## What this task involves
Which lines in the records below mention the word "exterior"? Copy each one out.
** Exercise data follows **
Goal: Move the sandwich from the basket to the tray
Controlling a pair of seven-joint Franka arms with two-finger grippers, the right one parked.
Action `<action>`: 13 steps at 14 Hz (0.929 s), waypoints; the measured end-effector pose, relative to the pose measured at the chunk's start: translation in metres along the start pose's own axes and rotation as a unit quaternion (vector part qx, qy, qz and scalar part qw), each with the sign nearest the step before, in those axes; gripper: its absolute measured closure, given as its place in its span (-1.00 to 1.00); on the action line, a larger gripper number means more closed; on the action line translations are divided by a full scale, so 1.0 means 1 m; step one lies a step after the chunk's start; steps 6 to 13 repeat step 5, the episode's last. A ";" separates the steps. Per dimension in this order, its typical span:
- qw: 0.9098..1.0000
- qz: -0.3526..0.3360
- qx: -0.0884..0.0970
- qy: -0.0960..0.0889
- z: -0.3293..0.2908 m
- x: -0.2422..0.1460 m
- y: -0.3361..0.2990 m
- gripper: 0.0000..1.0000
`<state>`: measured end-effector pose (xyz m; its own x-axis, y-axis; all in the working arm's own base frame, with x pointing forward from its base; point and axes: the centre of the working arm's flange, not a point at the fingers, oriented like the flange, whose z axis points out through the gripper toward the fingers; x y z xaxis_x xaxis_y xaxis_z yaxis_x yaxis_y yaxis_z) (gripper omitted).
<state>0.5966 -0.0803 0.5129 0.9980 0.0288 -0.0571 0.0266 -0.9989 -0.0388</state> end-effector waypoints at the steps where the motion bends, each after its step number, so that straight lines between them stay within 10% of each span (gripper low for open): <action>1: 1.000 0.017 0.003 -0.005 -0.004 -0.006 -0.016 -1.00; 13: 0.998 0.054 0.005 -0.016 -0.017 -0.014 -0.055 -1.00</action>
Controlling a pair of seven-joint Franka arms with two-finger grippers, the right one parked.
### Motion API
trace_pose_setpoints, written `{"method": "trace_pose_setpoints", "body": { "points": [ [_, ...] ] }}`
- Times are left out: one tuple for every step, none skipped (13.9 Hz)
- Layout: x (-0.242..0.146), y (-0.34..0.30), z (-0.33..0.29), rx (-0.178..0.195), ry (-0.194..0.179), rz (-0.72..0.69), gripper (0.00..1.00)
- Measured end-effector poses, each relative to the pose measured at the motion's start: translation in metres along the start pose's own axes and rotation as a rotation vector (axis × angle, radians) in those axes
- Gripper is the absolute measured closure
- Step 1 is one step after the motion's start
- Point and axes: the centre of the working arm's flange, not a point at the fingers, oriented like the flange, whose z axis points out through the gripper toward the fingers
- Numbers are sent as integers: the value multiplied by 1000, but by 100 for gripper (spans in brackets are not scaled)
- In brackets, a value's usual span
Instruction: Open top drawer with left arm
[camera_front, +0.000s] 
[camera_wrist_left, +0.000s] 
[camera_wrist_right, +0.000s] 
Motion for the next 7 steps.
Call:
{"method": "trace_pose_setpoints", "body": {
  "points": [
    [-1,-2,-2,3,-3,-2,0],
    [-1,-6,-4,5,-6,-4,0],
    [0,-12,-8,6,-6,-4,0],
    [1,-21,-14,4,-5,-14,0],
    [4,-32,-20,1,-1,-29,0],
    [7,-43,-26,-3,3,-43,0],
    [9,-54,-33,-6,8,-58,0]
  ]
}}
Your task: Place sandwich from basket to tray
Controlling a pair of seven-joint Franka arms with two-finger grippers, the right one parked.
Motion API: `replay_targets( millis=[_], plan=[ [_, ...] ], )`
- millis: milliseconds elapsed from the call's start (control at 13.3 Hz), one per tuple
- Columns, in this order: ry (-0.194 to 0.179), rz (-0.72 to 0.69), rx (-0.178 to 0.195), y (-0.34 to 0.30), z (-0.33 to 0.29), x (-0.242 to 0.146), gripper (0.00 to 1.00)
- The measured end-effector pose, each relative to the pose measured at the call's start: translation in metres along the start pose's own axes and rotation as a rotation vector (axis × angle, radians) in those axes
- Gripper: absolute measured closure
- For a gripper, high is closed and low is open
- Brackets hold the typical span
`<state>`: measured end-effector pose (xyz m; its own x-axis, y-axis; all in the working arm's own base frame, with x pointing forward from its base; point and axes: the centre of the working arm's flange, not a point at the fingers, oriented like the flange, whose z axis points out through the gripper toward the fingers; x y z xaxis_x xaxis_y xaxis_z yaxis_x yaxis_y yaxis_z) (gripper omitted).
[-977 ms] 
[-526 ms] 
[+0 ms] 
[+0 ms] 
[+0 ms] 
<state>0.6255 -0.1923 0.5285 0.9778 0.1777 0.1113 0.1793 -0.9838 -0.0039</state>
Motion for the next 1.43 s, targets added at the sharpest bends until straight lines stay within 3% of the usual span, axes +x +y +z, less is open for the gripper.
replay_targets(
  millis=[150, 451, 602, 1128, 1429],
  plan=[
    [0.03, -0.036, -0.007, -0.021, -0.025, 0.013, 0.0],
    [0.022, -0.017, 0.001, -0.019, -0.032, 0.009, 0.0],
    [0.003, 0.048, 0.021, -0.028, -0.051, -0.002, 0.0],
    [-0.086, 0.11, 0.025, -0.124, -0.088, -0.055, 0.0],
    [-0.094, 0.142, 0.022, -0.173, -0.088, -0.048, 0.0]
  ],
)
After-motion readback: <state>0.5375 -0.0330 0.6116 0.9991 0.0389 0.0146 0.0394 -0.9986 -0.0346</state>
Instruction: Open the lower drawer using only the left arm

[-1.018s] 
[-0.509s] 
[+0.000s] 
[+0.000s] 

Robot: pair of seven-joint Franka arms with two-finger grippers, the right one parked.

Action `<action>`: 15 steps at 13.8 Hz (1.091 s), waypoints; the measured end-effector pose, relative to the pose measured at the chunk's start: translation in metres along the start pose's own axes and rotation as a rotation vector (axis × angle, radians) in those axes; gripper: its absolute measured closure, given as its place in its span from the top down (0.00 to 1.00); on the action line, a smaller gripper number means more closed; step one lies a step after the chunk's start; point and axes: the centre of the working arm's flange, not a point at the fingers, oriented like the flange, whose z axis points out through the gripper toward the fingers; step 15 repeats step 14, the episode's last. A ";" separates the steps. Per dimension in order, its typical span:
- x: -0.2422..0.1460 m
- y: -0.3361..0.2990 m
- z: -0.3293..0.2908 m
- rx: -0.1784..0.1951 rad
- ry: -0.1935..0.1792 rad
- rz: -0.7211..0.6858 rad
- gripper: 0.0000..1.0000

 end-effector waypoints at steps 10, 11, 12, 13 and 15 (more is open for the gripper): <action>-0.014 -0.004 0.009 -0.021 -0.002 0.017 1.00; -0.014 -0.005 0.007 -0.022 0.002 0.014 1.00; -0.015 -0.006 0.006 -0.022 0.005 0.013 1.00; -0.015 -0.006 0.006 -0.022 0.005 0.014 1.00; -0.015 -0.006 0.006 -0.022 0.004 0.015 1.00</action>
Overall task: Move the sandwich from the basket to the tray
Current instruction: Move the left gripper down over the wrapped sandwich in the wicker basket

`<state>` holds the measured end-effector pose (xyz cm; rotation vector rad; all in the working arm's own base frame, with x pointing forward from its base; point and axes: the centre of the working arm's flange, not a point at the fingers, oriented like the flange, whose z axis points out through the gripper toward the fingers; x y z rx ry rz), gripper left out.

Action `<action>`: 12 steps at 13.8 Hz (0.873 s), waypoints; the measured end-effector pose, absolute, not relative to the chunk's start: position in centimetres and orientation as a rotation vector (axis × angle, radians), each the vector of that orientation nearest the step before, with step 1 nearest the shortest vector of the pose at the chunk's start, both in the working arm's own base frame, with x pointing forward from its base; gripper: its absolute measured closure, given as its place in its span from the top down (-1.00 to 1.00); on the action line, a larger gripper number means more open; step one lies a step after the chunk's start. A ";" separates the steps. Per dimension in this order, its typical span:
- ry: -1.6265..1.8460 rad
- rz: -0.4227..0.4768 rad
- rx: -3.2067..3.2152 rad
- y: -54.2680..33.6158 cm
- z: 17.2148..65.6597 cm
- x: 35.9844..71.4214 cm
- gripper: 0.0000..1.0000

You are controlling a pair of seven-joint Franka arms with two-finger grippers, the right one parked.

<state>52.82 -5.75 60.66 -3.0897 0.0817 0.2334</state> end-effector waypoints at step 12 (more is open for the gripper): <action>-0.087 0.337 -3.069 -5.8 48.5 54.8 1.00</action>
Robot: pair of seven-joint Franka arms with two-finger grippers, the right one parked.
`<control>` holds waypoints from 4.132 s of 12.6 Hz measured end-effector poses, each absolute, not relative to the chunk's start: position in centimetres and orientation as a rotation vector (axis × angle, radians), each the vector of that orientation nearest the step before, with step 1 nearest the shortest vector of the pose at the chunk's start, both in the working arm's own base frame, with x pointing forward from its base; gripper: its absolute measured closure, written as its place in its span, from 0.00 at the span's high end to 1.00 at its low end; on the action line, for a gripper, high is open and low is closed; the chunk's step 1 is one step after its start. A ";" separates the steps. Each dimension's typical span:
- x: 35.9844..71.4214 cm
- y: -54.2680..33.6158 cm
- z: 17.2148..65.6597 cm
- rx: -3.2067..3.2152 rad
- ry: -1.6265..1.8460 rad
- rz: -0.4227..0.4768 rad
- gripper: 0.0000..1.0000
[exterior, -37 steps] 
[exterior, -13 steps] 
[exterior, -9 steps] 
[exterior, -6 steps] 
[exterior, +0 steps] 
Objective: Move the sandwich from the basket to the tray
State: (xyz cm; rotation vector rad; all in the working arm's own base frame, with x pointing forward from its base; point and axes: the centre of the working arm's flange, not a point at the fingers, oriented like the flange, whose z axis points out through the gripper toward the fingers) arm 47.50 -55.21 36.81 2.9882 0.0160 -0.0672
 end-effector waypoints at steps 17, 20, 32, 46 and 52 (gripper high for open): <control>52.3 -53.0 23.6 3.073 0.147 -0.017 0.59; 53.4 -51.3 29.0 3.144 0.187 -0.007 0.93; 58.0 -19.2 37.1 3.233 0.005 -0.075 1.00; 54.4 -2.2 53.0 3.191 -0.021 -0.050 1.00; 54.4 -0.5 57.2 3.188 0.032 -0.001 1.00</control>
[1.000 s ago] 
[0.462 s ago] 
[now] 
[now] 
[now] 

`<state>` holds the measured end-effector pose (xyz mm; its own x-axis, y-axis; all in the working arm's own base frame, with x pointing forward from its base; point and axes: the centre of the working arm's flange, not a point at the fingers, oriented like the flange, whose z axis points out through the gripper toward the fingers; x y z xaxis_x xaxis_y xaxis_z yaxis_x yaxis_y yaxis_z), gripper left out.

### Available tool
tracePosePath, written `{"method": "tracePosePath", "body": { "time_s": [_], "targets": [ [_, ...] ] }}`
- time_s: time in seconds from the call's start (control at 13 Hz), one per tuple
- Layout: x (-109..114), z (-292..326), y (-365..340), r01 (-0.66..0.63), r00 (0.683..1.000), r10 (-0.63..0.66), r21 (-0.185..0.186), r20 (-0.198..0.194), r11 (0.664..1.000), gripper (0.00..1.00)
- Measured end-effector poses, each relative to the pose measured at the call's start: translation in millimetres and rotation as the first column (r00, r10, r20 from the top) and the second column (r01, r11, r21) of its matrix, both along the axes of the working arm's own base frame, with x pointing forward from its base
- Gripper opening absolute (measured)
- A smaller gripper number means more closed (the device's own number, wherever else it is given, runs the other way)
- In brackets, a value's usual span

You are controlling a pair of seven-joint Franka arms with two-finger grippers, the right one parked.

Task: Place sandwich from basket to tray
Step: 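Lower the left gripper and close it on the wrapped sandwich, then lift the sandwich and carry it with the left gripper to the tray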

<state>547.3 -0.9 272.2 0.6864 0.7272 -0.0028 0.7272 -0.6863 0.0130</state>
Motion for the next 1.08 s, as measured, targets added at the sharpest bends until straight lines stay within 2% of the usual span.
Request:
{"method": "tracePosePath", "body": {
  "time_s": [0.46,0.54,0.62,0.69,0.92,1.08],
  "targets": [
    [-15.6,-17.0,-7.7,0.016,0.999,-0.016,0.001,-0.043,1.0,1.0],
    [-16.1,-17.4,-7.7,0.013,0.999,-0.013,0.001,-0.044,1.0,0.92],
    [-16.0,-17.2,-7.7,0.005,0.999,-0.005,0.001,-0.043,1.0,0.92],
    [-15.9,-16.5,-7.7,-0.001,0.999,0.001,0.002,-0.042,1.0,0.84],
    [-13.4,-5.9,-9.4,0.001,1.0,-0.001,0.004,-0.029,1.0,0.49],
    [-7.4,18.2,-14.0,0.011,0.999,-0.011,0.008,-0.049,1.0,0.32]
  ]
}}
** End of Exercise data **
## Answer section
[exterior, -37 steps] 
[exterior, -13 steps] 
[exterior, -9 steps] 
[exterior, -6 steps] 
[exterior, +0 steps] 

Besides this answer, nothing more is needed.